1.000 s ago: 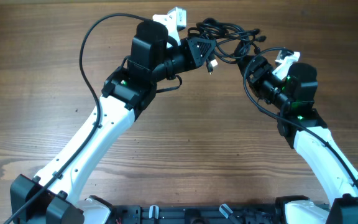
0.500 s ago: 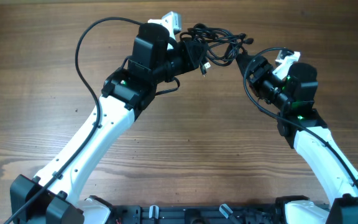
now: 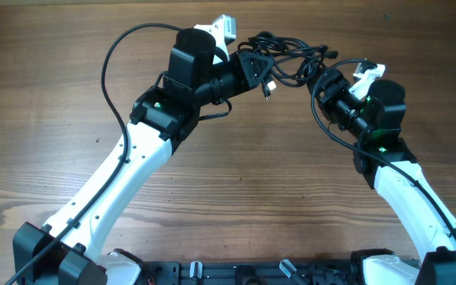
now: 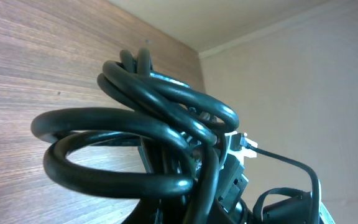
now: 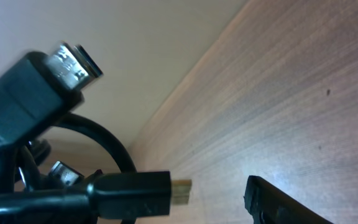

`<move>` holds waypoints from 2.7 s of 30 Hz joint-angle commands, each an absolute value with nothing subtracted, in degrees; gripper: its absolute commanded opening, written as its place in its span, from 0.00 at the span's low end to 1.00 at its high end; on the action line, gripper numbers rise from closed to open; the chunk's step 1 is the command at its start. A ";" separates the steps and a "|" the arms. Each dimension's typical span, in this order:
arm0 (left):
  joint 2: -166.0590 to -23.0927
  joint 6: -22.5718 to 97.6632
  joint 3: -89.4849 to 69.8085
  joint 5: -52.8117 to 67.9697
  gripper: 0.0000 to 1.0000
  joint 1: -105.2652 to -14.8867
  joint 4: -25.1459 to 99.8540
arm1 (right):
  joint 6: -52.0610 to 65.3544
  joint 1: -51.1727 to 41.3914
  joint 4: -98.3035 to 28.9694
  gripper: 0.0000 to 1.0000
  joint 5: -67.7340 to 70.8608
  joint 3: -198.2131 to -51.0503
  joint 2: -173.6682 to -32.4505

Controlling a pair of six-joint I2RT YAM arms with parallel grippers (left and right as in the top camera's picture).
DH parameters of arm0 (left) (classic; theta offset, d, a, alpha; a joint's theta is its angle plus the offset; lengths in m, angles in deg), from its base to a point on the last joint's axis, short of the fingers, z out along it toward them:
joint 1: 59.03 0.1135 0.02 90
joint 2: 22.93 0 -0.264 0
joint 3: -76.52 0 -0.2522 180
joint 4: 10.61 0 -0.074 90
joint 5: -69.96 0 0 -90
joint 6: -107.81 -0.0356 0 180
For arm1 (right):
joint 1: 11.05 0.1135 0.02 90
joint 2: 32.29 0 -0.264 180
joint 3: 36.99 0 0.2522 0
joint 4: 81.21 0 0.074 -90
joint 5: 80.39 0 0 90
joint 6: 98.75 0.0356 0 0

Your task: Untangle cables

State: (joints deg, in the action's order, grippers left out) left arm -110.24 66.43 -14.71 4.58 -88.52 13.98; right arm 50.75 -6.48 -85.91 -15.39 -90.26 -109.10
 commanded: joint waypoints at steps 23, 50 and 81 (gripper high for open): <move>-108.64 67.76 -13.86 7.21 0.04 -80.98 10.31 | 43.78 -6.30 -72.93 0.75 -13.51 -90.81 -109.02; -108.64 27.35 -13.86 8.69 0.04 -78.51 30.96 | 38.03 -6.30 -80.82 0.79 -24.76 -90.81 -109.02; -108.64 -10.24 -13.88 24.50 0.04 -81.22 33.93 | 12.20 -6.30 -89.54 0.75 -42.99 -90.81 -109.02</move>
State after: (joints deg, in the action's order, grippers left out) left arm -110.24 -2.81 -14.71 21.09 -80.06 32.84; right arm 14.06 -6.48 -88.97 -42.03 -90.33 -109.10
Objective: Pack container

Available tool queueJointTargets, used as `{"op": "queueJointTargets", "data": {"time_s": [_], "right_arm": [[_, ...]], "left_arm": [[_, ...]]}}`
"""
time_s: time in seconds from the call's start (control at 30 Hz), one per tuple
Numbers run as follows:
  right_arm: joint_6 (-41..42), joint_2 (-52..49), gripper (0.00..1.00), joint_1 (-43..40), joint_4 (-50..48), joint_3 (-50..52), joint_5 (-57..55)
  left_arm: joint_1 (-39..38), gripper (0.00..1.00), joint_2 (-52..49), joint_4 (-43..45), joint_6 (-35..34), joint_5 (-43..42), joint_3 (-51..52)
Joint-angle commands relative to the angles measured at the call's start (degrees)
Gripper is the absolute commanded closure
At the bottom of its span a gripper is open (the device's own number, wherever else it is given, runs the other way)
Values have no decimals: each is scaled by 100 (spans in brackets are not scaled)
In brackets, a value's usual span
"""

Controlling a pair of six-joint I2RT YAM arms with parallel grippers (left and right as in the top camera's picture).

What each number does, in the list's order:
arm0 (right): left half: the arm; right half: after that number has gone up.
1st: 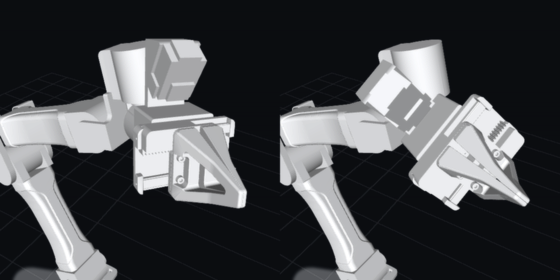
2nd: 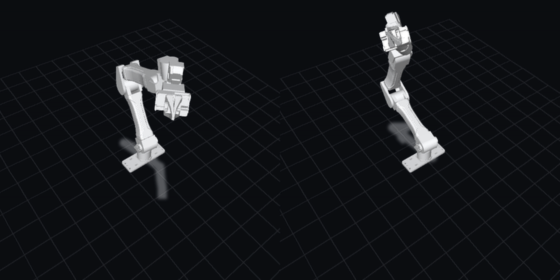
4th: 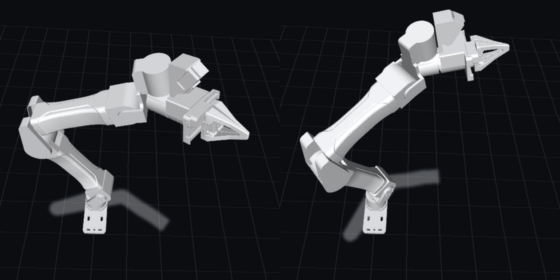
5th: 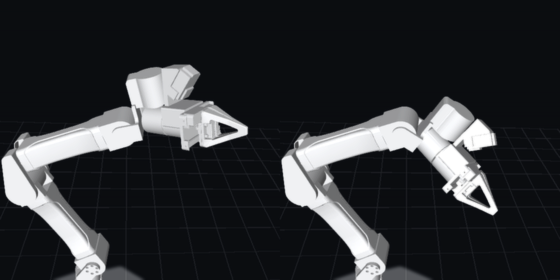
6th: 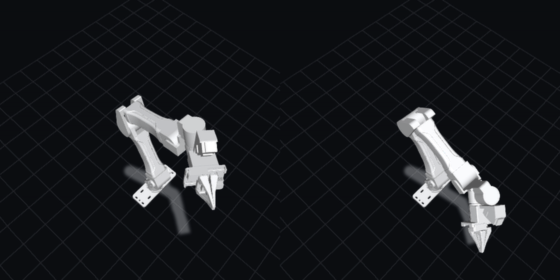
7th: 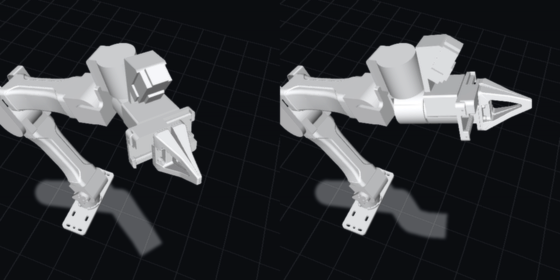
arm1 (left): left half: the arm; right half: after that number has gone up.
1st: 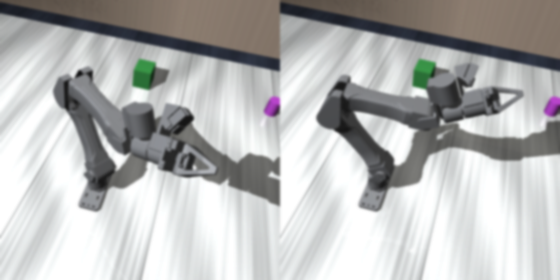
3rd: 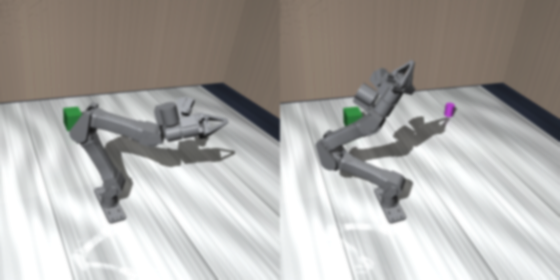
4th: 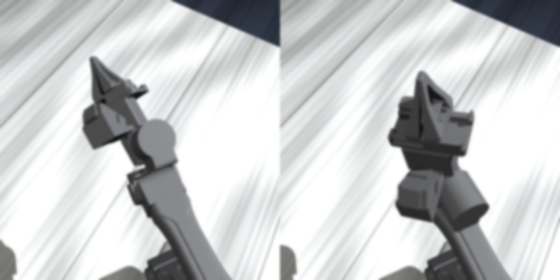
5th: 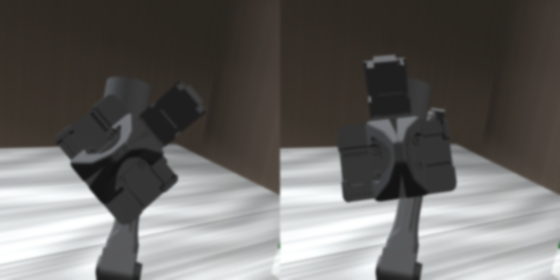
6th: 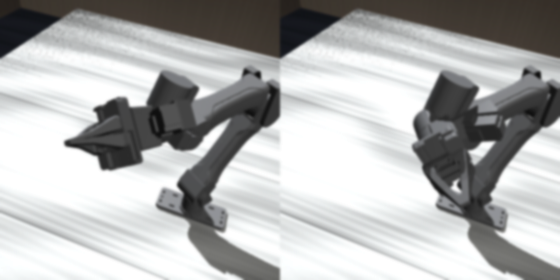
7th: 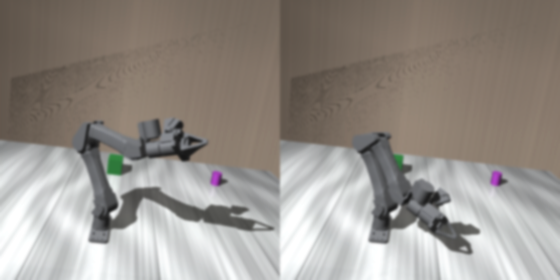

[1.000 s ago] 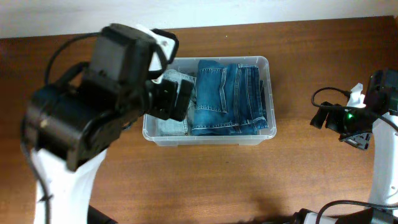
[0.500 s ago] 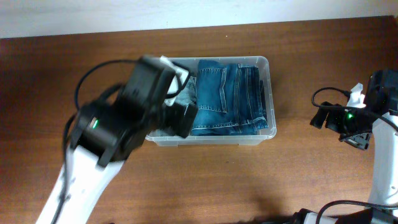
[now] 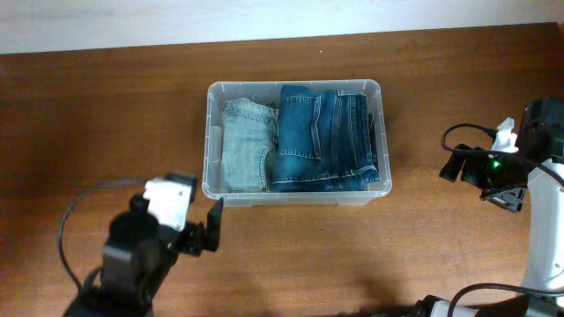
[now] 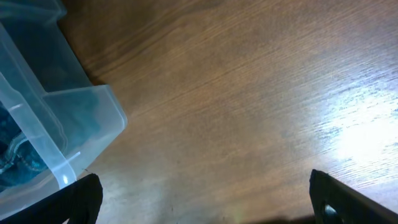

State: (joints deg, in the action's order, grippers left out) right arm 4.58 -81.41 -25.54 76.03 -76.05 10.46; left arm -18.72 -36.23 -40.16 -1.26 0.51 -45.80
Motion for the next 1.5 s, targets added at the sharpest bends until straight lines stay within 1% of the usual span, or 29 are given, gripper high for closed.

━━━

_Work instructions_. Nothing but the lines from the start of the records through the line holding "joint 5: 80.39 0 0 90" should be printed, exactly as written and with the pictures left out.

_Exercise result_.
1.000 s ago: 
0.500 s ago: 
now: 
now: 
now: 

`<move>` holds waypoints from 2.7 s of 30 Hz joint-angle commands, each an absolute value with nothing subtracted, in degrees; gripper: its absolute commanded opening, written as its place in its span, from 0.00 at the span's low end to 1.00 at its high end; on the action line, gripper numbers rise from closed to open; the chunk's step 1 is the command at its start. A ";" separates the steps and a "|" the arms. Each dimension's typical span, in this order:
arm0 (left):
  joint 2: -166.0590 to -23.0927
  joint 6: -22.5718 to 97.6632
  joint 3: -89.4849 to 69.8085
  joint 5: -52.8117 to 67.9697
  gripper: 0.0000 to 1.0000
  joint 1: -105.2652 to -14.8867
  joint 4: -25.1459 to 99.8540
arm1 (right):
  joint 6: -52.0610 to 65.3544
  joint 1: -51.1727 to 41.3914
  joint 4: -98.3035 to 28.9694
  gripper: 0.0000 to 1.0000
  joint 5: -67.7340 to 70.8608
  joint 3: -198.2131 to -51.0503
  joint 2: -173.6682 to -32.4505

Controlling a pair of six-joint I2RT YAM arms with parallel grippers (left and right as in the top camera's picture).
DH parameters of arm0 (left) (classic; theta offset, d, a, alpha; a joint's theta is its angle plus the offset; lengths in m, angles in deg), from its base to a point on the last joint's axis, short of the fingers, z out along it toward them:
joint 1: 59.03 0.1135 0.02 90
joint 2: 22.93 0 -0.264 0
joint 3: -76.52 0 -0.2522 180
joint 4: 10.61 0 -0.074 90
joint 5: -69.96 0 0 -90
joint 6: -107.81 -0.0356 0 180
For arm1 (right):
joint 1: 11.05 0.1135 0.02 90
joint 2: 32.29 0 -0.264 180
joint 3: 36.99 0 0.2522 0
joint 4: 81.21 0 0.074 -90
joint 5: 80.39 0 0 90

Output is complete for this exercise.